Task goal: Output range, inclusive: from the line containing "(298, 83) to (132, 355): 183" to the line containing "Each of these". Restate those lines from the data below word for word and only those.
++++
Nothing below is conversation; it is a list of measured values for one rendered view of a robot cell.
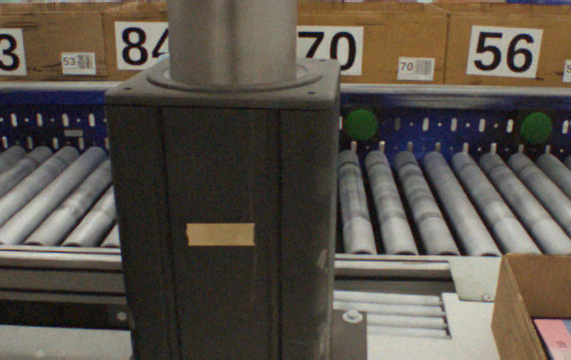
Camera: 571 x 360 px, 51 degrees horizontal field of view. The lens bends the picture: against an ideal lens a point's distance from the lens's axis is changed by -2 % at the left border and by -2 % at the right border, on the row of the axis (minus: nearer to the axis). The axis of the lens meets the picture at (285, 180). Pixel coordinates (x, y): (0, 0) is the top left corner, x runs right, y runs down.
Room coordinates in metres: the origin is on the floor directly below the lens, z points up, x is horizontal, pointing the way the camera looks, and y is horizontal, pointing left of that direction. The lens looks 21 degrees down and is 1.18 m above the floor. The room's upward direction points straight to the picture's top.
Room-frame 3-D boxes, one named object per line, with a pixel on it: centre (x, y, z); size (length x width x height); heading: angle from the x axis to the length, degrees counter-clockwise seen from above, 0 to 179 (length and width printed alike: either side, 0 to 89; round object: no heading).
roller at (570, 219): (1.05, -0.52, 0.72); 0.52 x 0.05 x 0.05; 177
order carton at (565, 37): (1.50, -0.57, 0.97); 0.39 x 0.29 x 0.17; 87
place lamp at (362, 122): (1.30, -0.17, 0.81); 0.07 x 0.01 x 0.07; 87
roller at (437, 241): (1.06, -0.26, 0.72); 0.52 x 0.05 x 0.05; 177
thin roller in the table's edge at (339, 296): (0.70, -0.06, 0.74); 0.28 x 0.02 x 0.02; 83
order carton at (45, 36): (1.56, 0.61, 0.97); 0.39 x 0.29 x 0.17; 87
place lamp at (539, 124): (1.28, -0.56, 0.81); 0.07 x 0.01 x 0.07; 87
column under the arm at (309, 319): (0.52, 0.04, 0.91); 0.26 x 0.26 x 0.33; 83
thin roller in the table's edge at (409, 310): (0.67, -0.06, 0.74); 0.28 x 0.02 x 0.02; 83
++++
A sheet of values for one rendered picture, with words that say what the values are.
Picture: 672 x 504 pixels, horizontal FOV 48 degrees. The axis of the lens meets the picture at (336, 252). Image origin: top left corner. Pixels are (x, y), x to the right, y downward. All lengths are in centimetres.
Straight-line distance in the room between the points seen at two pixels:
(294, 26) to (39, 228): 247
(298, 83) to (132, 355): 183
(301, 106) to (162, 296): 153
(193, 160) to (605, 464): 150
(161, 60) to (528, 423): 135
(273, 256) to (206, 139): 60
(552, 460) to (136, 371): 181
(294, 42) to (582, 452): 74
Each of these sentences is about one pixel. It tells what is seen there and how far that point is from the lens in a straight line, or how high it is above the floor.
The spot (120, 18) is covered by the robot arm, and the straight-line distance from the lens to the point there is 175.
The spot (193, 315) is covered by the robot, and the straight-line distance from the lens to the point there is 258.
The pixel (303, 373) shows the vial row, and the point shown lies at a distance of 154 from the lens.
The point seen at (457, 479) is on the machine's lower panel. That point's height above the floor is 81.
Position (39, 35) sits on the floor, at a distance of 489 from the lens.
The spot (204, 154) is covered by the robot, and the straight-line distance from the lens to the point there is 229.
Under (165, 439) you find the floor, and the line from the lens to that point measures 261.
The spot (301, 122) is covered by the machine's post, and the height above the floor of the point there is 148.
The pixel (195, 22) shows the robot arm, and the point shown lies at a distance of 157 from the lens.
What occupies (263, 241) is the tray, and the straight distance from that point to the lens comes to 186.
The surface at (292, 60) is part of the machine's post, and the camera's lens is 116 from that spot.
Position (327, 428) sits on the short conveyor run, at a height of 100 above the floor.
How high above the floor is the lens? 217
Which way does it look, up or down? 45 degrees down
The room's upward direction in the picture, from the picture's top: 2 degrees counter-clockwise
++++
Solution below:
(298, 83) to (132, 355): 183
(301, 106) to (162, 296): 153
(193, 160) to (605, 464): 150
(161, 60) to (528, 423): 135
(273, 256) to (206, 139): 60
(552, 460) to (136, 371): 181
(294, 42) to (582, 452): 74
Each of these sentences is about one pixel. It tells what is seen there and how far that point is from the lens in a straight line, or how high it is above the floor.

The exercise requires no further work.